What Is the Worth Goal for OXY Inventory?
Occidental Petroleum has a Reasonable Purchase consensus score based mostly on seven Buys, eight Holds, and nil Promote rankings assigned over the past three months. At $68.71, the average Occidental Petroleum Stock price target implies upside potential of two.8%.
Pioneer Pure Assets (NYSE:PXD)
At a P/E of 12.7x and an EV/EBITDA ratio of round 7x, Pioneer Pure Assets is buying and selling at a premium to its trade on each measures. Nevertheless, what’s most vital for the corporate proper now’s Exxon Mobil’s deliberate acquisition of the corporate. Thus, a impartial view appears acceptable.
The 2 corporations anticipate the acquisition to shut within the second quarter, so we’re mainly in a holding sample right here. In fact, regulators are scrutinizing the deal, however that’s to be anticipated. Notably, it’s an all-stock deal, with Pioneer shareholders receiving 2.3234 shares of Exxon for each Pioneer share they personal, making this a extremely engaging provide for present Pioneer shareholders.
Sadly, shareholders who don’t already personal Pioneer could have missed the boat on locking in a deal on this backdoor alternative into Exxon Mobil inventory. Nevertheless, the inventory could also be price monitoring simply in case a large disconnect between the valuations of Pioneer and Exxon shares develops. Moreover, any updates on the pending acquisition may set off a change within the share costs.
What Is the Worth Goal for PXD Inventory?
Pioneer Pure Assets has a Maintain consensus score based mostly on two Buys, 10 Holds, and nil Promote rankings assigned over the past three months. At $255.92, the average Pioneer Natural Resources stock price target implies draw back potential of 4.25%.

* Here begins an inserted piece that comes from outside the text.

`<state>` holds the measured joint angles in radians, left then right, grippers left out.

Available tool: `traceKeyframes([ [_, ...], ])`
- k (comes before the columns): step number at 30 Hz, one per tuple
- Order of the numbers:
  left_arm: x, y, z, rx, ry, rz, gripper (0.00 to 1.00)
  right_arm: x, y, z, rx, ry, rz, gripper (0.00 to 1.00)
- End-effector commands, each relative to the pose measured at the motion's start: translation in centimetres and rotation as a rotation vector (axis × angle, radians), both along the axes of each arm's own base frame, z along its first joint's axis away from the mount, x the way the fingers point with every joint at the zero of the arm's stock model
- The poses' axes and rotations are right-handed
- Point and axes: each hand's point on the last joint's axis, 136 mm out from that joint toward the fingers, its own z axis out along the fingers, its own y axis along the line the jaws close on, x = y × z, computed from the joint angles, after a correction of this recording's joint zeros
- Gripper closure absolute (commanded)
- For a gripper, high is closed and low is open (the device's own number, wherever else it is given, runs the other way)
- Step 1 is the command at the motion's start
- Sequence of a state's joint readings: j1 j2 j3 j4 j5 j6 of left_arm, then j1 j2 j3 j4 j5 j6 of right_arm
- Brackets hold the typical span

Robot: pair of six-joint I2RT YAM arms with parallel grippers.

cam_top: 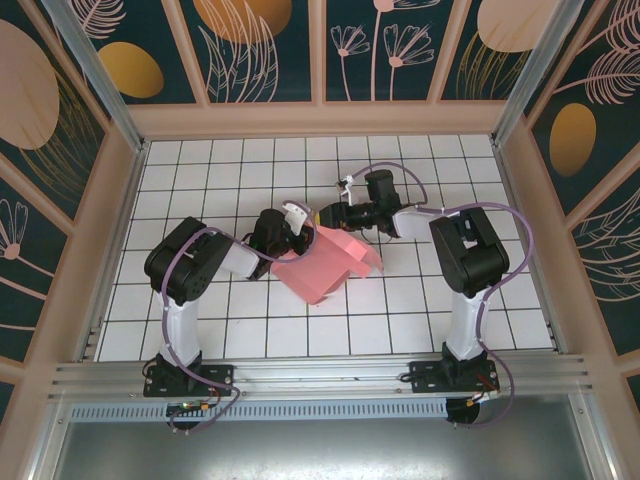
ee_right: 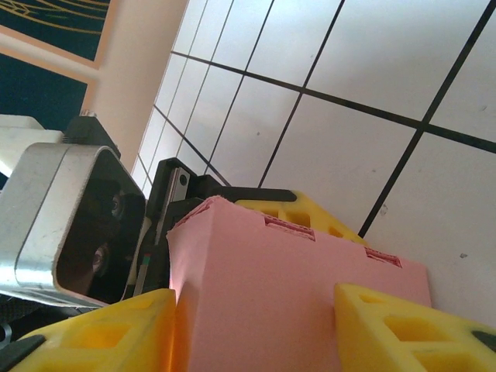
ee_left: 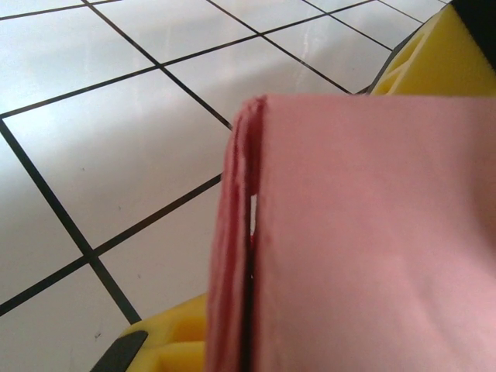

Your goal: Fold the paper box

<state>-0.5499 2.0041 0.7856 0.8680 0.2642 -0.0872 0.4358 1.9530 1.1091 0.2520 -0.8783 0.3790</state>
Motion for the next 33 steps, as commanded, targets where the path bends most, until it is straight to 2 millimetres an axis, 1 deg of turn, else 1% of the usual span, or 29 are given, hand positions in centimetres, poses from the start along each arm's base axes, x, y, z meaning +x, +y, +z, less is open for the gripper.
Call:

Conclusion: Bearish on OXY, Impartial on PXD
Occidental Petroleum has acquired numerous consideration attributable to Buffett’s sizable stake within the firm, however on the present share value and with the corporate’s newest gross sales numbers falling, there’s an excessive amount of danger to be bullish on the inventory.

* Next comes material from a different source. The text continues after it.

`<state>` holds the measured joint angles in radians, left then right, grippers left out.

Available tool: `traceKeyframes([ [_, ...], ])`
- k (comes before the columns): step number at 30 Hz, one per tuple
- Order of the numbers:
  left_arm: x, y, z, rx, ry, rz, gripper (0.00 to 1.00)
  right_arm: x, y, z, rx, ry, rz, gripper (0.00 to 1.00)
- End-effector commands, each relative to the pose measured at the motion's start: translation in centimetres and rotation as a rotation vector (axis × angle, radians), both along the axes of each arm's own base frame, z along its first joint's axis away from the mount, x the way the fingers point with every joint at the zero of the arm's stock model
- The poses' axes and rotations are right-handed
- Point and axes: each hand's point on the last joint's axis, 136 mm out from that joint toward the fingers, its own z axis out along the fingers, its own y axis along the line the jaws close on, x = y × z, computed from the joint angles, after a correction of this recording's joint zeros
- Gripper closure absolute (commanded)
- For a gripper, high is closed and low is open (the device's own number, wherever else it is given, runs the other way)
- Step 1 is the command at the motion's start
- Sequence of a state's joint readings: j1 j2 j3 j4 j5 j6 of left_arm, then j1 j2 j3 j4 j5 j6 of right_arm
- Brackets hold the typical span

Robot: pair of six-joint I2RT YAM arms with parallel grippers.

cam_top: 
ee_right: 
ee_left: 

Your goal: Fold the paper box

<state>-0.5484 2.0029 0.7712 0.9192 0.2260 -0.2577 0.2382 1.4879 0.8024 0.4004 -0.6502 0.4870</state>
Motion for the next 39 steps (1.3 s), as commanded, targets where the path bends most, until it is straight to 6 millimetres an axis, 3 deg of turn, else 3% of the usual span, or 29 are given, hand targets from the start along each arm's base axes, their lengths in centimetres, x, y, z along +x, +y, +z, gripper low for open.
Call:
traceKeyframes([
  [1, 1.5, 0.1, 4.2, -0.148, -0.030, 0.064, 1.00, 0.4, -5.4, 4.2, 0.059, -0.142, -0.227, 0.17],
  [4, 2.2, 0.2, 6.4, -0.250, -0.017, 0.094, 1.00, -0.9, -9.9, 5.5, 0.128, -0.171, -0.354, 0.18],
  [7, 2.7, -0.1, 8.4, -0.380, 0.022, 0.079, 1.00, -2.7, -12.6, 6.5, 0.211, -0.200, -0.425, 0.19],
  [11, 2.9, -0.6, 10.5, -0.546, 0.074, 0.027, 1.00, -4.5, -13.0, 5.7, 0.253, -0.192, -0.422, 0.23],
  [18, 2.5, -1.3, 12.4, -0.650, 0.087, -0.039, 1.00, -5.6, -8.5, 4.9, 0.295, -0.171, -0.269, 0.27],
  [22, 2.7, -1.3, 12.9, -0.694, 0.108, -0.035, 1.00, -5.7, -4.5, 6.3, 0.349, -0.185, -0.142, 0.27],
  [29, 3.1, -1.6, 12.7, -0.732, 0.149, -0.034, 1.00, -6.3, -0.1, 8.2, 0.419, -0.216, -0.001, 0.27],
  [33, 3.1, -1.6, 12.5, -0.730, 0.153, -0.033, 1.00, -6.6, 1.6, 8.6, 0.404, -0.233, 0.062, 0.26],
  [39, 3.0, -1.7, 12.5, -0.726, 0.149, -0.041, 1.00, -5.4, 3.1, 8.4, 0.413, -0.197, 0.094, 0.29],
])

In the meantime, I’m impartial on Pioneer Pure Assets as a result of Exxon acquisition. In actual fact, shareholders could also be higher off shopping for Exxon shares straight somewhat than shopping for Pioneer inventory at present costs, though this might change as the businesses’ inventory costs change or if there’s any information on the pending acquisition.